Ces précisions, qui ne font pas partie des premières pages des journaux, sont importantes et extrêmement révélatrices. Elles nous décrivent l’arrière-plan des actions diverses lancées pour tenter d’arrêter ou, au moins, de freiner la crise.

• D’une part, l’attitude psychologique des dirigeants se confirme comme extrêmement incertaine, ce qui se comprend mais qui finit par devenir un facteur de très grande importance de la lutte contre la crise. On doit faire une part de plus en plus importante à ce facteur pour comprendre le comportement des divers marchés, bourses, activités retenues ou arrêtées des banques et du secteur financier en général.

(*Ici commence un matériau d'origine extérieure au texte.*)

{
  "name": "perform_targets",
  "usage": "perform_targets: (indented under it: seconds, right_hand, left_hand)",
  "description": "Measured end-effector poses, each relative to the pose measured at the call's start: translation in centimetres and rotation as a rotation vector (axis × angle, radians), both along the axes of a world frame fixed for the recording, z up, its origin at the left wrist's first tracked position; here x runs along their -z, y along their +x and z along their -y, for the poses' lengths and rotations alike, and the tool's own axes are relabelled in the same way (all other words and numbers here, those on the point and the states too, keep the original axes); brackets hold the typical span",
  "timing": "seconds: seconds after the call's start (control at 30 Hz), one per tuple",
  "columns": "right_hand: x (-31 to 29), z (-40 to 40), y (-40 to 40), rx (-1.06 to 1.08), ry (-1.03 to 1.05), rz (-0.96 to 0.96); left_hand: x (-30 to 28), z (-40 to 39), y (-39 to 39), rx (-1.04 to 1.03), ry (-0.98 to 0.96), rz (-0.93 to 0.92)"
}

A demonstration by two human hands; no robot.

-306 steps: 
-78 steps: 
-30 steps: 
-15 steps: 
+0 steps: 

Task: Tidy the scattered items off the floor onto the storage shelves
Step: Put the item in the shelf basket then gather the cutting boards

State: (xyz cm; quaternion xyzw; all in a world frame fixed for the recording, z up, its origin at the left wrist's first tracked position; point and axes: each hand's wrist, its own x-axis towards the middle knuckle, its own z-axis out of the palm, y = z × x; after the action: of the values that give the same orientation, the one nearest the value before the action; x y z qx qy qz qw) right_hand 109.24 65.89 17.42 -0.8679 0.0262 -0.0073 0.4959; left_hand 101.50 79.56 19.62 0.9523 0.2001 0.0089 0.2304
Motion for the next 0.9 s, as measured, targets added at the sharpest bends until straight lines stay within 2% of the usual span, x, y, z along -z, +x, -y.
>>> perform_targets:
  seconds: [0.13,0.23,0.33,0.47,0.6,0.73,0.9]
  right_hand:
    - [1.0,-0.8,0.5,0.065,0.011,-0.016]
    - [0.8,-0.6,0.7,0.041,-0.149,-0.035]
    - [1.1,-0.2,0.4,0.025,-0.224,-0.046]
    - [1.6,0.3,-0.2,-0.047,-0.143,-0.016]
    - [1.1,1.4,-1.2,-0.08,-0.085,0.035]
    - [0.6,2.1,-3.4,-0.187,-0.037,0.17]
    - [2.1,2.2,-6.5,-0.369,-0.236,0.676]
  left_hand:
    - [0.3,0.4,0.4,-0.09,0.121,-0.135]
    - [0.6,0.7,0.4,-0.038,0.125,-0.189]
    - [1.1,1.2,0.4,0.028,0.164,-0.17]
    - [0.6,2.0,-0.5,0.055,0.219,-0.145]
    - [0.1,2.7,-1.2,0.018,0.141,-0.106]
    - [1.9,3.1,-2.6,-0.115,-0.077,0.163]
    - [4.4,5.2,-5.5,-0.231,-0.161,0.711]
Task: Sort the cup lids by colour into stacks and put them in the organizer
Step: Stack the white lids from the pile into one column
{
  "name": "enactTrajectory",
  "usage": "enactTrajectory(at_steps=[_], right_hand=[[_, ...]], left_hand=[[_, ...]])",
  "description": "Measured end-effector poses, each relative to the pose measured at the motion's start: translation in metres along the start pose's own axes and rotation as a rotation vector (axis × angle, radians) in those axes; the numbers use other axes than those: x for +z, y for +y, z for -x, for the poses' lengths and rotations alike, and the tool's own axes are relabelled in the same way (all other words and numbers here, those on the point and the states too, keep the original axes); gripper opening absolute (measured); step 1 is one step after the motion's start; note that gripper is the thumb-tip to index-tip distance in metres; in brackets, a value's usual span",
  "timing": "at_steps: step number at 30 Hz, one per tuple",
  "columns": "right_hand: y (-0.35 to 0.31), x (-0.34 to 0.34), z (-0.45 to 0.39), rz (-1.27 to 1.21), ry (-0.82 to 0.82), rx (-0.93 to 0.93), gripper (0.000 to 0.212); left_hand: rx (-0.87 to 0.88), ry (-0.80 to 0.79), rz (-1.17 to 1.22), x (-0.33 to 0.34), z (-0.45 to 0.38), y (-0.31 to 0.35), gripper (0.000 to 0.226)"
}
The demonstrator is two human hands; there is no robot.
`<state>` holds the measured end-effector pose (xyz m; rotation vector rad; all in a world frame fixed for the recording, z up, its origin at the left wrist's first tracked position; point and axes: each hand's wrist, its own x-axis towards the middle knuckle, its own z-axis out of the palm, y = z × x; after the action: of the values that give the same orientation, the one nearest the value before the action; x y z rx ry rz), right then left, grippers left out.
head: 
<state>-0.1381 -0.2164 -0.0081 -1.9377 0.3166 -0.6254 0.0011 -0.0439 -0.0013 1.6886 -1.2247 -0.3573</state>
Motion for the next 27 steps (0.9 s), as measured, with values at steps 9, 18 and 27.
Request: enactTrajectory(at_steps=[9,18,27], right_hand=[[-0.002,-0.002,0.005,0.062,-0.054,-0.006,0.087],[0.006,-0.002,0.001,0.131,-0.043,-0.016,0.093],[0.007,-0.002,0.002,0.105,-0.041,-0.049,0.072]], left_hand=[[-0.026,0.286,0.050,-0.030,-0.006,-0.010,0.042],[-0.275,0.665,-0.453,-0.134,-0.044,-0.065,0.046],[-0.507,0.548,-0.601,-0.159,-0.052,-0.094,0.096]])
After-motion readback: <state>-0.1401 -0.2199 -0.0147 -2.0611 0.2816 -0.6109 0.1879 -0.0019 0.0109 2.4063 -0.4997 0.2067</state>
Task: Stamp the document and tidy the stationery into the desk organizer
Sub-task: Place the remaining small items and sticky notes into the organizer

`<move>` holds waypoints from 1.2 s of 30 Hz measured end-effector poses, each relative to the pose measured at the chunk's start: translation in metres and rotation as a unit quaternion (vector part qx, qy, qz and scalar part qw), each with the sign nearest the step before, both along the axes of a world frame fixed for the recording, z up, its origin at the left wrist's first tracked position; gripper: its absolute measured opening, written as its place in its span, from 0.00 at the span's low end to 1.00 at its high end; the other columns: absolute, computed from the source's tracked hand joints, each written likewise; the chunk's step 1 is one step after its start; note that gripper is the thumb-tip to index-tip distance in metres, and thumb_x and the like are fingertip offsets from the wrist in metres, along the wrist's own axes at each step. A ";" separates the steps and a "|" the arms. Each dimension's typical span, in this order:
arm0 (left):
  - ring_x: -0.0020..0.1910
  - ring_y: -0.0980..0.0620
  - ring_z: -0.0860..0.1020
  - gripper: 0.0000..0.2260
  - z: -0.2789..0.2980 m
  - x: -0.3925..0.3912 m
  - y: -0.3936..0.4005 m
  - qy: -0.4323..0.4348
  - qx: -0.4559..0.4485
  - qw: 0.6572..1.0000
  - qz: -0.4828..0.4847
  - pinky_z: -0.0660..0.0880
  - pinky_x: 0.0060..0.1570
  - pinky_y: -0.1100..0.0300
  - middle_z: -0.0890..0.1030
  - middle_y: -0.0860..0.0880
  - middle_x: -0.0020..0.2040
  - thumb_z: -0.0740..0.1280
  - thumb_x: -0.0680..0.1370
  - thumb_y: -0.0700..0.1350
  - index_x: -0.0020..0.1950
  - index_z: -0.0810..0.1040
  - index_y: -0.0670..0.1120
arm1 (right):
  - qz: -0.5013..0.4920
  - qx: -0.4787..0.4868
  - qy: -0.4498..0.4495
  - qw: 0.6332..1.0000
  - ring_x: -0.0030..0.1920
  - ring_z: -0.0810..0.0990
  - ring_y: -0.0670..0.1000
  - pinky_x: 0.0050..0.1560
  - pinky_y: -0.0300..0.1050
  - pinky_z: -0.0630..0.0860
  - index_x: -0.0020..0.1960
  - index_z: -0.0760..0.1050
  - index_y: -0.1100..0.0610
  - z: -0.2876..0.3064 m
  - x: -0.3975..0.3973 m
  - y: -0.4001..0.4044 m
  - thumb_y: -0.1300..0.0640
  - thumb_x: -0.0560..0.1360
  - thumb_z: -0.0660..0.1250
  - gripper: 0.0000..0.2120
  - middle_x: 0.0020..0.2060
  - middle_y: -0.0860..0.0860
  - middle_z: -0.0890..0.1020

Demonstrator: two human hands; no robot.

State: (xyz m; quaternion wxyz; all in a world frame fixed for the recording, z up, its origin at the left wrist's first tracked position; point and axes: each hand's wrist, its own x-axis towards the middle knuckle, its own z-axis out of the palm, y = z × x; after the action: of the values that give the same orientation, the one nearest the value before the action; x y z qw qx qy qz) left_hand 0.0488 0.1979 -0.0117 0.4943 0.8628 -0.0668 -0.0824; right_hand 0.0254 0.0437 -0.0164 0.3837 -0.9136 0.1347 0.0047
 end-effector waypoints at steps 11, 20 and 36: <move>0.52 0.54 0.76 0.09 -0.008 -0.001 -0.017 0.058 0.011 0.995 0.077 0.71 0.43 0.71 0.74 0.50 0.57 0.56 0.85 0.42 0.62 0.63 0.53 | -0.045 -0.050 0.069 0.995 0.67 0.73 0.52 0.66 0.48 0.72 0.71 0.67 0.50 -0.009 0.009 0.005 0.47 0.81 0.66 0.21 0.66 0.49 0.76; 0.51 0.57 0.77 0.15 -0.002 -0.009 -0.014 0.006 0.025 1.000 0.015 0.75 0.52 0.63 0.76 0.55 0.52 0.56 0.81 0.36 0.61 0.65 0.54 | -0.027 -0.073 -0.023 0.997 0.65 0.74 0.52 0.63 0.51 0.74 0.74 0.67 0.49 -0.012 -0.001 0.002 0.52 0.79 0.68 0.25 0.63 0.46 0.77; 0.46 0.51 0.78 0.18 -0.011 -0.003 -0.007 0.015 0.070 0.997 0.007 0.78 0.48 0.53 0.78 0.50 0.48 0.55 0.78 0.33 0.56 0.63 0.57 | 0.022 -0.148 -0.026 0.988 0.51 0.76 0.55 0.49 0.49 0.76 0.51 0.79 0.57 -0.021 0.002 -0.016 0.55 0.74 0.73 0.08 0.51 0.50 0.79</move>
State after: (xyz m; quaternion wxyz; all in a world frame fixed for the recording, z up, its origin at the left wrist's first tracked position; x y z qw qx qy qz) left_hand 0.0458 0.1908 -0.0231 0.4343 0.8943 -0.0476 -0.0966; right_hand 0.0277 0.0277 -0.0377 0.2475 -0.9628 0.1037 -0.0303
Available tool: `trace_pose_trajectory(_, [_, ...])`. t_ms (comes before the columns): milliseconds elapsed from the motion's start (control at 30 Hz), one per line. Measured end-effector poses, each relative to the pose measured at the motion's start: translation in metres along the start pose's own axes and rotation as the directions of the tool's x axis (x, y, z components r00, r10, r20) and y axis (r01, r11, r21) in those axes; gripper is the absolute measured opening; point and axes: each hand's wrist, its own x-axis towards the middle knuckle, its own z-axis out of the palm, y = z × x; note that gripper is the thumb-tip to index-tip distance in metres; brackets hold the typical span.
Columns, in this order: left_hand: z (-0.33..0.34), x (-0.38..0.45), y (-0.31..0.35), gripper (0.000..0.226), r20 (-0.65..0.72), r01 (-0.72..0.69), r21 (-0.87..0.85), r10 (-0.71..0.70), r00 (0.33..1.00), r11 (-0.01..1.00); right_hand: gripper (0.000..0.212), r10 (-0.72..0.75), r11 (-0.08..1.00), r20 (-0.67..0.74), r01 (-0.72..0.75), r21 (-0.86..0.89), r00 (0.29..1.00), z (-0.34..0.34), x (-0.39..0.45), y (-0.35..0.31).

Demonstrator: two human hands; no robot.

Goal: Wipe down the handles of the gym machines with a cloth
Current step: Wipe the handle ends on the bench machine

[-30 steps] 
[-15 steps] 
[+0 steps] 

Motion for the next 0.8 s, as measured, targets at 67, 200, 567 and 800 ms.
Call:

Ce facteur très humain renforce dans un domaine très important (la perception de l’attitude psychologique des dirigeants) un constat général, qui est celui de la défiance dans les références et mécanismes indicateurs de la situation générale, que nous mettions en évidence le 22 janvier dernier, en citant notamment le bulletin n°31 du GEAB (GEAB qui est l’objet de moult discussions de nos lecteurs): «La difficulté est qu’un nombre croissant d’opérateurs ne font plus confiance aux indicateurs et instruments de mesure traditionnels. Les agences de notation ont perdu toute crédibilité…»

• Cette crise de confiance est accentuée d’autre part, dans l’exposé qu’on lit ici, par l’extraordinaire inorganisation qui s’est installée dans l’administration Obama, contrastant radicalement avec l’impeccable prise en main du pouvoir durant la transition. L’article cite nombre de postes non encore pourvus dans les cabinets, également dans les positions moyennes de décision qui jouent un rôle fondamental dans le cheminement des décisions au plus haut niveau et leur exécution au niveau de la bureaucratie. Que s’est-il passé dans l’administration Obama? Notre premier jugement serait que l’impeccable transition comportait de paradoxaux effets secondaires et indirects négatifs; cette transition a permis et conduit à une mise en action immédiate, à la prise de pouvoir, de tous les échelons installés (en général les plus hauts niveaux), pour obtenir l’action la plus rapide possible, tandis qu’on laissait de côté les procédures habituelles pour pourvoir les postes intermédiaires, avec recherche de candidats, confirmations, nominations, etc. Désormais, les retards s’accumulent. Cela conduit à une situation extrêmement préoccupante: des décisions d’action rapides et très rapides, l’exécution de ces décisions lentes et très lentes. Cela implique de nouveaux chocs à venir, lorsque les attentes du public devant l’annonce de ces aides se transformeront en frustrations diverses devant la lenteur de la satisfaction de ces faibles attentes.

• D’une façon générale, et quels que soient les attendus et les causes profondes, on décrit là un système bureaucratique en crise où les décisions rapides du sommet sont de plus en plus lentes à être mises en œuvre à mesure qu’elles descendent vers le niveau d’exécution. Les causes conjoncturelles qu’on décrit ont évidemment rencontré et renforcent une situation structurelle de crise du système bureaucratique US. C’est une similitude de plus, même si les causes sont éventuellement différentes, entre l’URSS de Gorbatchev et les USA d’Obama. Cela contribue à renforcer le dossier de la possibilité d’actions inhabituelles de la direction US.